A última que morre [by Martha Medeiros]

Atualmente recebemos tanta informação para digerir que não sobra espaço na cabeça para questionarmos ditados já consagrados. Então seguimos repetindo, dia após dia, frases que nos parecem definitivas, como “a esperança é a última que morre”, sem se dar conta de que elas não são definitivas coisa nenhuma. Por que manter um estado de ilusão eterno? Em certas circunstâncias, é muito bom perder a esperança.

Esperança não transforma o mundo. Não muda a sua vida. Apenas oferece um breve conforto, faz de conta que as coisas se arranjarão sozinhas através do pensamento positivo. Mas uma coisa é confiar em bons prognósticos, mentalizar situações agradáveis e, outra bem diferente é ficar esperando milagres. Sem querer ofender ninguém: a esperança se tornou obsoleta.
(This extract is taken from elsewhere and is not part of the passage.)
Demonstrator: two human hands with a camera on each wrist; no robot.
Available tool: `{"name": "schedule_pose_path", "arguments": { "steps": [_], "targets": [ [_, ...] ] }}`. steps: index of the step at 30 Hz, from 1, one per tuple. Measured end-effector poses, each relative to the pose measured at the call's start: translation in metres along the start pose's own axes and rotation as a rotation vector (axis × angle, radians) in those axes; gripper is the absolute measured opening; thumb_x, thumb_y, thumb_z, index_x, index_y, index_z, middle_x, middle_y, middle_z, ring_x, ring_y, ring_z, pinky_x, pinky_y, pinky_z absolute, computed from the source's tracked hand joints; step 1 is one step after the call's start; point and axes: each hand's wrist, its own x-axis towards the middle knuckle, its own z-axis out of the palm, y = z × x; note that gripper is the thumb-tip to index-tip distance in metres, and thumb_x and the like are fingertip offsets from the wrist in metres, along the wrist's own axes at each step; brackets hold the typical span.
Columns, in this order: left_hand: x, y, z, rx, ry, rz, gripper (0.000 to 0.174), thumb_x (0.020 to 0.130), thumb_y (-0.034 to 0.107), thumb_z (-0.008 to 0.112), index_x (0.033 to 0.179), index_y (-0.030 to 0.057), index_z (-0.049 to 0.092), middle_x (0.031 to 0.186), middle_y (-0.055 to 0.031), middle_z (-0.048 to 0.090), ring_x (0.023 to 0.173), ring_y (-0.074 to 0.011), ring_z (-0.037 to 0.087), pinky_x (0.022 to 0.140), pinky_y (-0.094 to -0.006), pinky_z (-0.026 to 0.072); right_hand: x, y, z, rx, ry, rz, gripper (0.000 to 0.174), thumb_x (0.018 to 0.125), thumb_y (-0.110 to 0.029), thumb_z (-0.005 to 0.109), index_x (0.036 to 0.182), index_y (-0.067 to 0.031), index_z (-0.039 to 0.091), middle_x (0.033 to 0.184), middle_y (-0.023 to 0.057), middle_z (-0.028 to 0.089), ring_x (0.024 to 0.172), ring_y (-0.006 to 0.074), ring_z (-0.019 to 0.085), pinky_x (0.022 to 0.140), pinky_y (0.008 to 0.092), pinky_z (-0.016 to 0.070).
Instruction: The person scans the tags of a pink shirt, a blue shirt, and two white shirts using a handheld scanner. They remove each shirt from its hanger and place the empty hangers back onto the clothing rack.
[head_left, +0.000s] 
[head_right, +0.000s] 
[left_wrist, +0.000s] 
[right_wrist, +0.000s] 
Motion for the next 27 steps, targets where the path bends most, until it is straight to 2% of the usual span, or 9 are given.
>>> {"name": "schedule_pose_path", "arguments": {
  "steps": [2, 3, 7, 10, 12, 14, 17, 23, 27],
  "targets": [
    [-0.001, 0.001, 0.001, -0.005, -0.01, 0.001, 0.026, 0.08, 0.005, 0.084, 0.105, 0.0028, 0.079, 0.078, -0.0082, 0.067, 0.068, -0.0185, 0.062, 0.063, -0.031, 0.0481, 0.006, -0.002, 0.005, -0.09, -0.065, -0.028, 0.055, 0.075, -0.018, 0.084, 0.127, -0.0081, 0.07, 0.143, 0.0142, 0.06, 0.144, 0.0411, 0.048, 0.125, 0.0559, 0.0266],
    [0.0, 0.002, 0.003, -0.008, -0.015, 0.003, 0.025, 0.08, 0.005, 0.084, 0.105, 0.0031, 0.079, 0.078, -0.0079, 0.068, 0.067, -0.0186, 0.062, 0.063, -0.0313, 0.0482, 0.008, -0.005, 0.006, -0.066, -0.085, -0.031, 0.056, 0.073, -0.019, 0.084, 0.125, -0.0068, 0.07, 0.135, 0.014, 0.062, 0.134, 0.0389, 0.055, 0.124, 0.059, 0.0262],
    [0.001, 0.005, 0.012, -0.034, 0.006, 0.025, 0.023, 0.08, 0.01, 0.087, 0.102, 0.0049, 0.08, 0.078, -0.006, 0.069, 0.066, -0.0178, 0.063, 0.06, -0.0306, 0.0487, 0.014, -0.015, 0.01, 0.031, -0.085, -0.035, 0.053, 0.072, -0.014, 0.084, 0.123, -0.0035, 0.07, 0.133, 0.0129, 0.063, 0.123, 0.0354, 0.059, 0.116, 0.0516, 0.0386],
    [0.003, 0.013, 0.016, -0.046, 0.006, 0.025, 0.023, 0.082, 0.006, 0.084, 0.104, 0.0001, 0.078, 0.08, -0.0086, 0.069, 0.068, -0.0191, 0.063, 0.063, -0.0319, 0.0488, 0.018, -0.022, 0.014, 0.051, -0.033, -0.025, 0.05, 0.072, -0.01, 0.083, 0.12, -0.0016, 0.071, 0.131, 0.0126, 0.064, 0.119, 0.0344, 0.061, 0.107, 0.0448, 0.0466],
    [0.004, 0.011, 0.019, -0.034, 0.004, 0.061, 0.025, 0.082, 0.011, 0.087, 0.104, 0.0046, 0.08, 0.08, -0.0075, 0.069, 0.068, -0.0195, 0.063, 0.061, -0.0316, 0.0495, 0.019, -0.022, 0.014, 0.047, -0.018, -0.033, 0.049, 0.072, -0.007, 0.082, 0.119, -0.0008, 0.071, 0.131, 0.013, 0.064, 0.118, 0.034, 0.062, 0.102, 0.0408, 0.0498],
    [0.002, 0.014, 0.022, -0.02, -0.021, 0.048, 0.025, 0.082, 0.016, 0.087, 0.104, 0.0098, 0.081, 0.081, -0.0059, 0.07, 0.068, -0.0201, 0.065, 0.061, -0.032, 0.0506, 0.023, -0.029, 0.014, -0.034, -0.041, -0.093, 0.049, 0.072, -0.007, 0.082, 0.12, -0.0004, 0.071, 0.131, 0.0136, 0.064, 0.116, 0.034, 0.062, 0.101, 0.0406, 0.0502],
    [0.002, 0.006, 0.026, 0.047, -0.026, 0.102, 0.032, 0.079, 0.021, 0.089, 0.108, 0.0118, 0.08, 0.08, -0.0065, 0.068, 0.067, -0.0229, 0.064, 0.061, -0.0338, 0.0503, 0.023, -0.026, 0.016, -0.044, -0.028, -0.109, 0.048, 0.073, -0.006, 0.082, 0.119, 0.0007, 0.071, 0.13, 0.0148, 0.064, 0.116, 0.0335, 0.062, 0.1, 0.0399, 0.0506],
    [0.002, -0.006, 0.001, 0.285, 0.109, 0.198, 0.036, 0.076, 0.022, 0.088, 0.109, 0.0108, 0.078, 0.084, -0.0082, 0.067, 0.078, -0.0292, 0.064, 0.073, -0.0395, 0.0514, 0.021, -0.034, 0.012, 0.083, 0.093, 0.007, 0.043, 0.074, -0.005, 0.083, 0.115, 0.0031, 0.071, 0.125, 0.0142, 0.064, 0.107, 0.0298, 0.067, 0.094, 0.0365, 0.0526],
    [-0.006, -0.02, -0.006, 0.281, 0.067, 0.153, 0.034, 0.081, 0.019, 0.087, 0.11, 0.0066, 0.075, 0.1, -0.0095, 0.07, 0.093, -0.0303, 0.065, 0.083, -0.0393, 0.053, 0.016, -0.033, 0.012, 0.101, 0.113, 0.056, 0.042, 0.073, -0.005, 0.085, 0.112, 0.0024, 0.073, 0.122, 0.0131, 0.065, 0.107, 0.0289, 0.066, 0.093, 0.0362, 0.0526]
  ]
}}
Você tem esperança de quê? De um mundo melhor, de um país mais justo? Ainda? O.k., gostaríamos que as coisas fossem diferentes, mas a diferença só se efetiva por meio de ações e reações. Quando você tem esperança, tudo o que precisa fazer é ficar sentado aguardando. Já quando ela morre, acaba a morosidade. Você vira a página, troca de capítulo, vai batalhar por outra coisa. Alguém que cansou de esperar é sempre mais produtivo.

Ninguém nunca analisa as desistências por um foco salutar. Elas podem ser o combustível para o início de outro projeto, de um desejo novo. Nem tudo nasceu para dar certo. Certas coisas são tortas por natureza, são boas uns 25%, e os outros 75% não têm pai-nosso que dê jeito. Ficar paralisado diante de algo que nunca vai mudar é estratégia de preguiçoso. Diante do que não muda, só há uma coisa a fazer: mudar a si mesmo, sacrificando as suas antigas intenções.

Ter esperança de um mundo melhor é um sentimento megalômano. Desista de pensar no mundo, não seja tão ambicioso. Ele nunca vai ser muito melhor do que é, mas seu prédio pode ser, o seu local de trabalho pode ser, já que microcosmos não funcionam à base de esperança, e sim de realizações.

Não que eu proponha radicalizar. A gente pode ter um pouquinho de esperança, claro, desde que ela tenha um prazo de validade, não se transforme numa acomodação vitalícia. Tenha esperança até a página 15. Se a história não avança, não é preciso morrer decrépito segurando o mesmo livro na mão. Ele vai continuar chato, vai continuar paralisando você.

O desejo é que deve ser o último a morrer. Ele, sim, merece o prestígio que a esperança, essa velha senhora, ainda pensa que tem.